1051 Pop Sequence 入栈 出栈模拟
Given a stack which can keep M numbers at most. Push N numbers in the order of 1, 2, 3, ..., N and pop randomly. You are supposed to tell if a given sequence of numbers is a possible pop sequence of the stack. For example, if M is 5 and N is 7, we can obtain 1, 2, 3, 4, 5, 6, 7 from the stack, but not 3, 2, 1, 7, 5, 6, 4.
Input Specification:
Each input file contains one test case. For each case, the first line contains 3 numbers (all no more than 1000): M (the maximum capacity of the stack), N (the length of push sequence), and K (the number of pop sequences to be checked).
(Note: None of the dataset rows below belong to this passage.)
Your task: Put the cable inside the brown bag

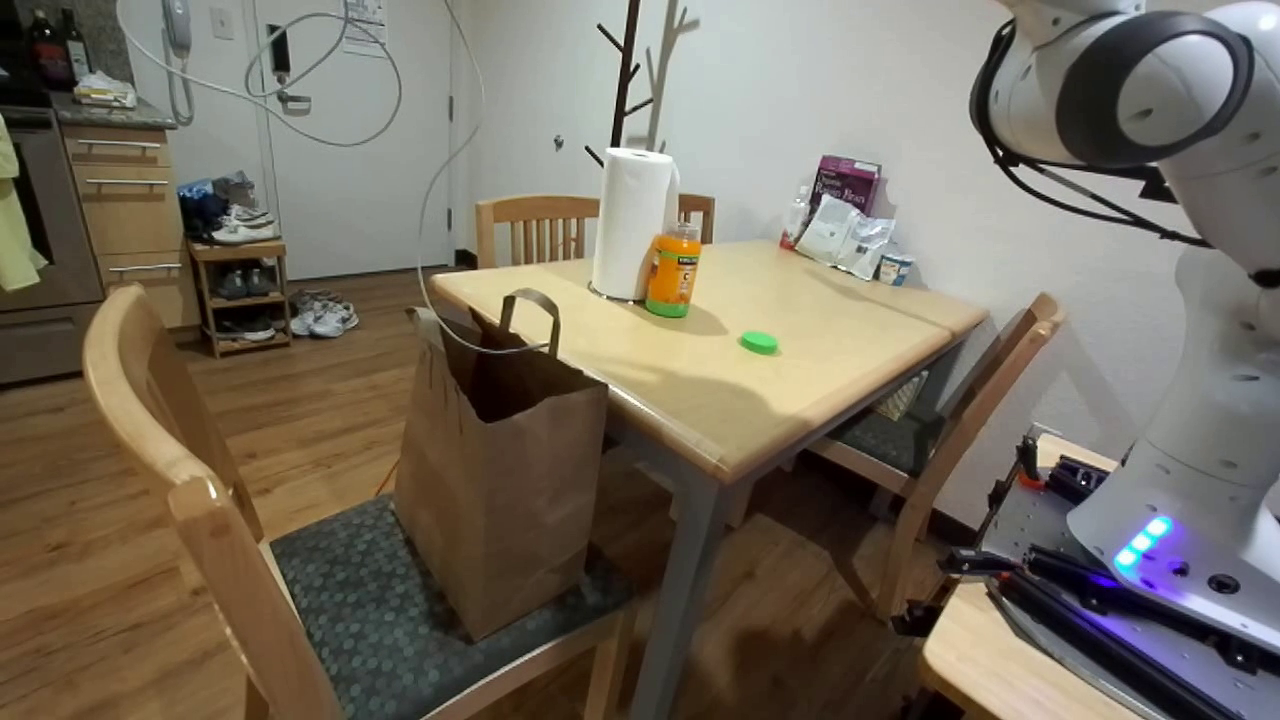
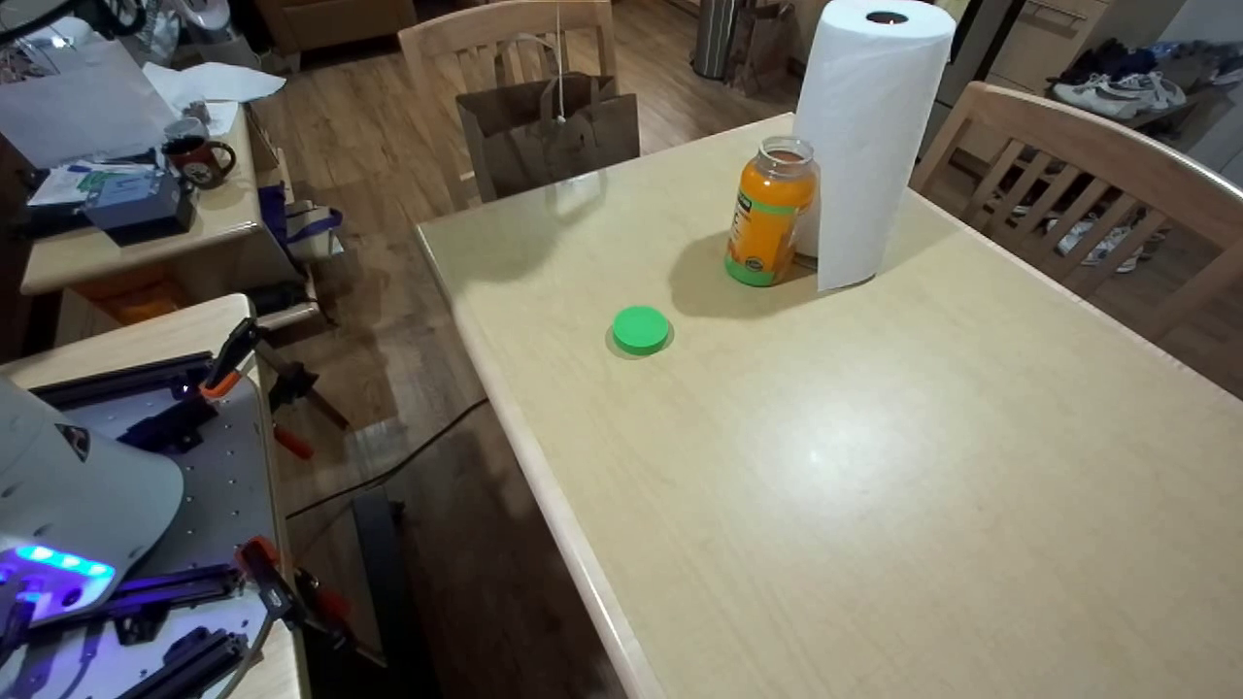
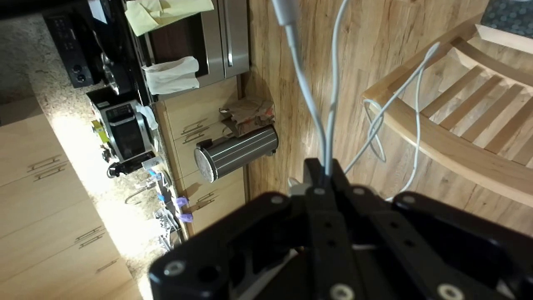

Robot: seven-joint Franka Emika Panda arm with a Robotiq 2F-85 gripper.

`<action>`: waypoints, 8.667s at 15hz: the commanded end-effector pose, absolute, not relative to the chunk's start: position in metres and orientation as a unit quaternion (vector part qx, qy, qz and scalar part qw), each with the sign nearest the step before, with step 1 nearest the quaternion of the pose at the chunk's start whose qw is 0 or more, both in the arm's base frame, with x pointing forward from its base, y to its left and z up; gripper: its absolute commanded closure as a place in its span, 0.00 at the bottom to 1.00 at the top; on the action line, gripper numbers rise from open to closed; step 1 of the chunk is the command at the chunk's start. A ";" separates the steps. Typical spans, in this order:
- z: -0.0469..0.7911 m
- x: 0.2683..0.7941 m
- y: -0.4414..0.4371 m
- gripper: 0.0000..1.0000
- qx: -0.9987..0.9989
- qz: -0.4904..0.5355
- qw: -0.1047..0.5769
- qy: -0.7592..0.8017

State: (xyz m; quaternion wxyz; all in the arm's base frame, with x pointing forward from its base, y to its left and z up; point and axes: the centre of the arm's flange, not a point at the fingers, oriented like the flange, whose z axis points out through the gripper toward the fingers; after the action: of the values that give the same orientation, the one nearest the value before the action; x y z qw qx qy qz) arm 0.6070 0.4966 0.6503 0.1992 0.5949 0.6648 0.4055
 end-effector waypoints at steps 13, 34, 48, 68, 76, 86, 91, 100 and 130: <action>0.695 0.570 0.563 0.99 0.572 0.438 0.205 0.663; 0.630 0.638 0.401 0.99 0.638 0.411 0.211 0.617; 0.464 0.671 0.383 0.99 0.656 0.394 0.082 0.639; 0.479 0.677 0.454 0.96 0.605 0.224 0.039 0.763; 0.489 0.697 0.426 0.99 0.489 0.217 -0.084 0.841; 0.496 0.696 0.392 0.99 0.442 0.248 -0.130 0.852; 0.522 0.687 0.388 0.99 0.385 0.274 -0.143 0.869; 0.540 0.686 0.322 0.99 0.336 0.251 -0.206 0.884; 0.323 0.723 0.328 0.99 0.728 0.053 0.059 0.681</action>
State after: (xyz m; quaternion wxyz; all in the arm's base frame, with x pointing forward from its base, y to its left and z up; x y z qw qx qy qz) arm 0.7459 0.3308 0.3399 0.0316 0.7038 0.7057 0.0748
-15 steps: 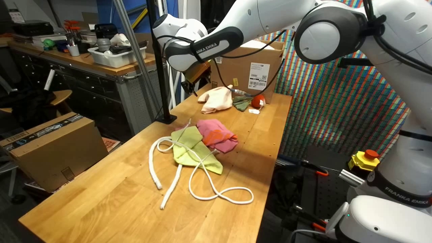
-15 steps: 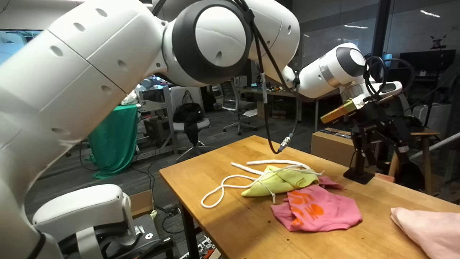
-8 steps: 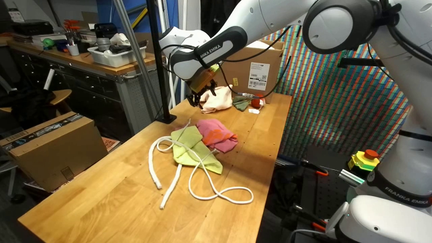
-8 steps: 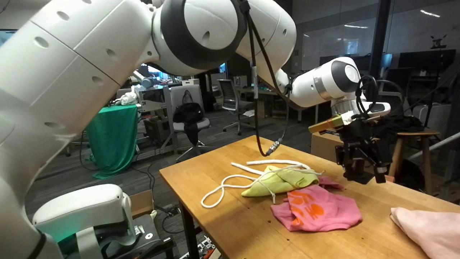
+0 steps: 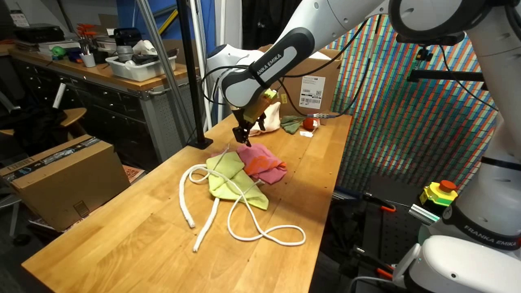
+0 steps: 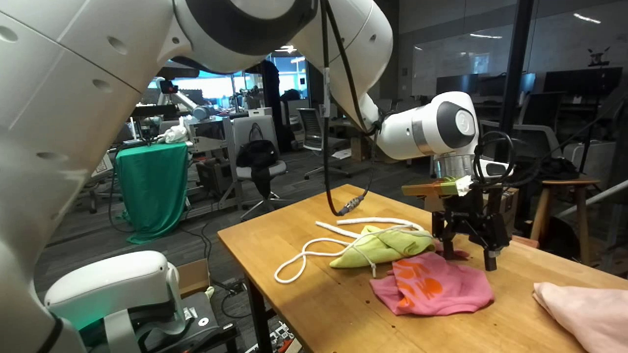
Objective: Pick up the clothes from the table and put them around the table.
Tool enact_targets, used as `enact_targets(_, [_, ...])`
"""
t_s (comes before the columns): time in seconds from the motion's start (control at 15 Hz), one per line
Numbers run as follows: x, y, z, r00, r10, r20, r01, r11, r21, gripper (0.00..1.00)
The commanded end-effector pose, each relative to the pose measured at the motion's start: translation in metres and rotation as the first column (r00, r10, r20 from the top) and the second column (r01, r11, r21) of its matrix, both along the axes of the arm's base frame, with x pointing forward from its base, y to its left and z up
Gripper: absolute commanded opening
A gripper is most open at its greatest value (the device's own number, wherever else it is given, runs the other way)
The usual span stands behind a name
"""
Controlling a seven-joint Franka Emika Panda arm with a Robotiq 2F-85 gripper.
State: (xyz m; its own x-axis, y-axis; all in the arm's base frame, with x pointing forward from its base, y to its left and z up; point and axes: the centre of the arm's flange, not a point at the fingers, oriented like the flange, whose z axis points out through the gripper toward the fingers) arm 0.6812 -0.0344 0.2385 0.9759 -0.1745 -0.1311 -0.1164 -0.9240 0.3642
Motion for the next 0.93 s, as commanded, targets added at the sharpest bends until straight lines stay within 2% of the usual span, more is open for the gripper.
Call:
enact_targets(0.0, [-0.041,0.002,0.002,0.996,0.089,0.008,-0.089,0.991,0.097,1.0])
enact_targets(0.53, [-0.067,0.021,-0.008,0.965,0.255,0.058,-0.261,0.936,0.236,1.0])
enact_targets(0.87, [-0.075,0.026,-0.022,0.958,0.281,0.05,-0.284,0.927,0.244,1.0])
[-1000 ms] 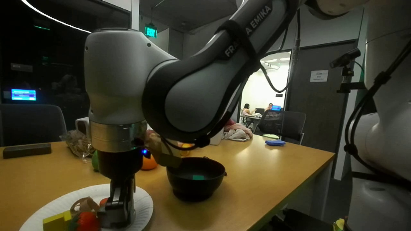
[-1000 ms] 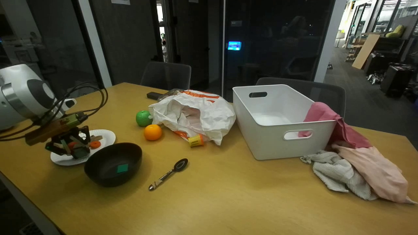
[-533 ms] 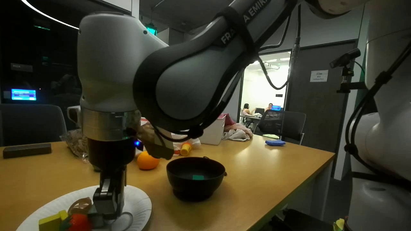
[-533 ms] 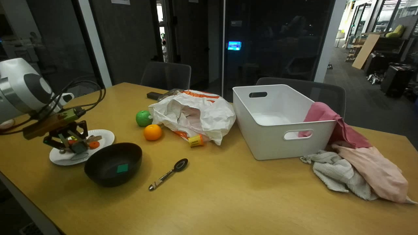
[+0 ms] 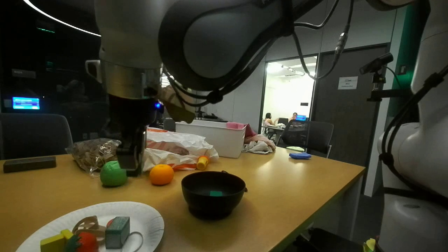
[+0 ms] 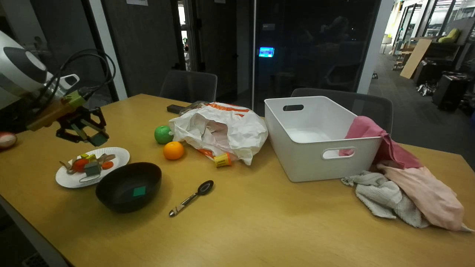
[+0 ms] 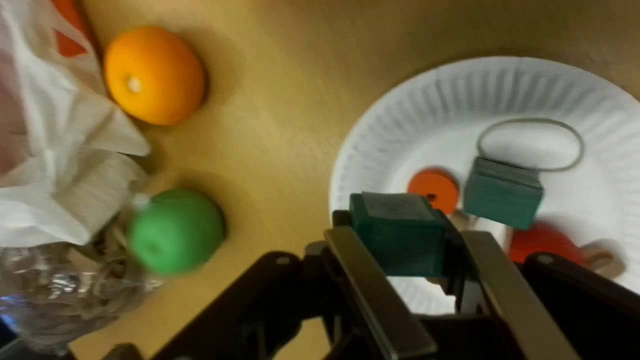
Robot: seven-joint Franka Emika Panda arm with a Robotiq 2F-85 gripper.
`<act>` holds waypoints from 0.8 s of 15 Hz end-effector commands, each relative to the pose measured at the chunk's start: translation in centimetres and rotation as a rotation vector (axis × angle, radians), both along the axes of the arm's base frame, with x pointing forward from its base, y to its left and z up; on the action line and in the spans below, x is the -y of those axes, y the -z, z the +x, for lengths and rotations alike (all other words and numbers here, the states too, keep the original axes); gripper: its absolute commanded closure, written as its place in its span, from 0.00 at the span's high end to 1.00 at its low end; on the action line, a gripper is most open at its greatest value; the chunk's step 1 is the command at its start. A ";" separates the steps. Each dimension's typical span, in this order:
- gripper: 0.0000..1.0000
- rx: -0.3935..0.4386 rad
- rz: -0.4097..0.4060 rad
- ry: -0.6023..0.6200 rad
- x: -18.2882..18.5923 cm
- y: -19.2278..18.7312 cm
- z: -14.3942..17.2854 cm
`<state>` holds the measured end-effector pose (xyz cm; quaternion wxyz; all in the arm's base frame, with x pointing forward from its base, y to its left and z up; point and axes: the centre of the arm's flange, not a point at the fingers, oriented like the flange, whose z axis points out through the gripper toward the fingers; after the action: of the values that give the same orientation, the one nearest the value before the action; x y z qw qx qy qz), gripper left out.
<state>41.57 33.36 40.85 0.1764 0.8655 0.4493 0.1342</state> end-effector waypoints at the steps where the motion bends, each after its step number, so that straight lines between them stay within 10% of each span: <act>1: 0.17 0.113 -0.091 0.126 4.5 -4.2 0.5; 12: 0.17 -0.102 -0.100 0.522 18.5 0.3 1.6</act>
<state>43.57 17.46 41.57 0.2395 0.9371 0.2521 0.0321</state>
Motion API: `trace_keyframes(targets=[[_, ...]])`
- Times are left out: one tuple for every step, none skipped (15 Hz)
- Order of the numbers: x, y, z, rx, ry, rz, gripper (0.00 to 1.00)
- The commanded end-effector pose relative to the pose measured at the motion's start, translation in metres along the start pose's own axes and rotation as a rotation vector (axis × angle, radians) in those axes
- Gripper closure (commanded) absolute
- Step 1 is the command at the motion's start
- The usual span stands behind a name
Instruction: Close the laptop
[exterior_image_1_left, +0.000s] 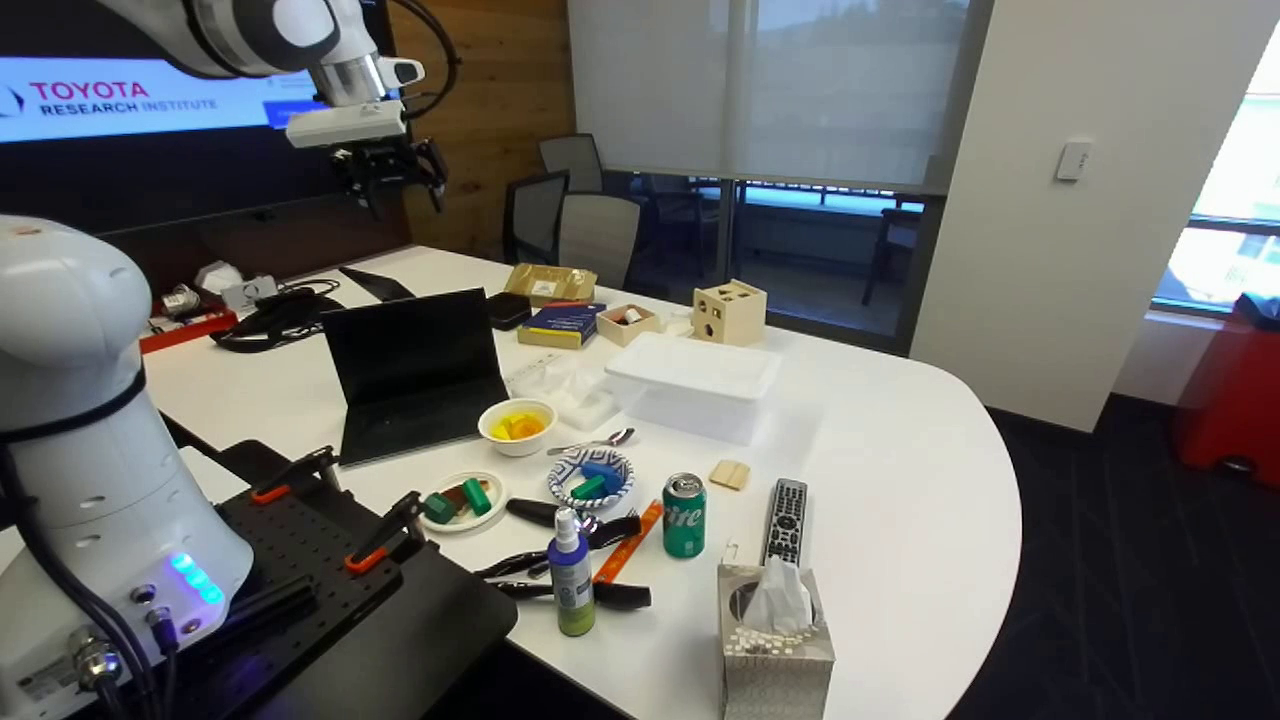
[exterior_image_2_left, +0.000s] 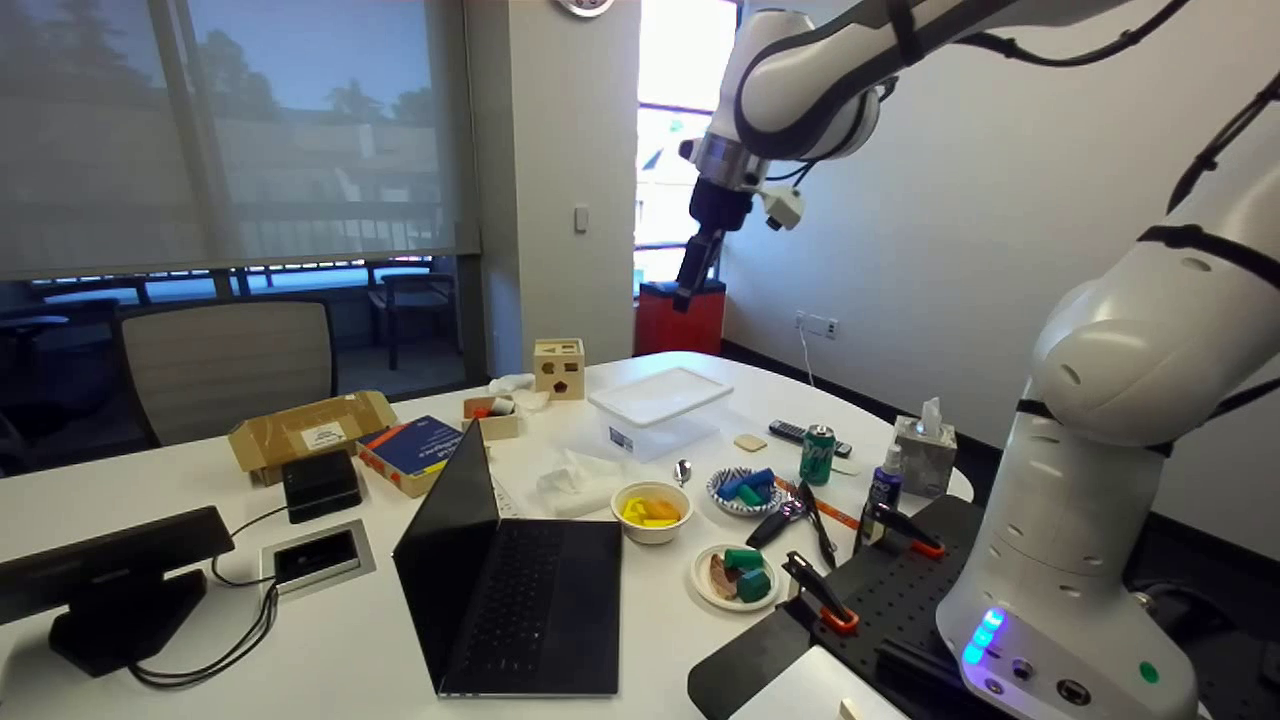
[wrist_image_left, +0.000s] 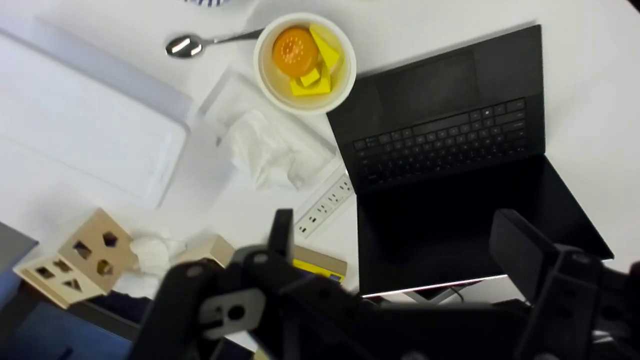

Then K lines follow, each contains a pop sequence of N numbers. All the numbers in a line are separated by a space.
Output Specification:
For each pop sequence, print in one line "YES" if it is indeed a possible pop sequence of the stack, or "NO" if not.
Sample Input:
5 7 5
1 2 3 4 5 6 7
3 2 1 7 5 6 4
7 6 5 4 3 2 1
5 6 4 3 7 2 1
1 7 6 5 4 3 2
Sample Output:
YES NO NO YES NO
#include<iostream>
#include<cstring>
#include<algorithm>
#include<stack>
using namespace std;
const int inf=1005;
int main()
{
int n,m,t,a[inf];
stack<int> s;
cin>>n>>m>>t;
while(t--)
{
for(int i=0;i<m;i++)
cin>>a[i];
int i=1,j=0;
while(j<m&&i<=m)
{
s.push(i);
if(s.size()>n)
break;
//cout<<s.size()<<endl;
while(s.top()==a[j]&&!s.empty()&&j<m&&i<=m)
{
//cout<<s.top()<<"%%% "<<endl;
j++;
s.pop();
//cout<<s.size()<<endl;
if(s.empty())
{
//cout<<s.top()<<endl; 当栈为空时不能使用s.top(),程序会中断,坑了我半个下午mmp
break;
}
//cout<<s.top()<<"%%% "<<endl;
}
i++;
}
if(!s.empty())
cout<<"NO"<<endl;
else
cout<<"YES"<<endl;
while(!s.empty())
s.pop();
}
return 0;
}
被搞自闭了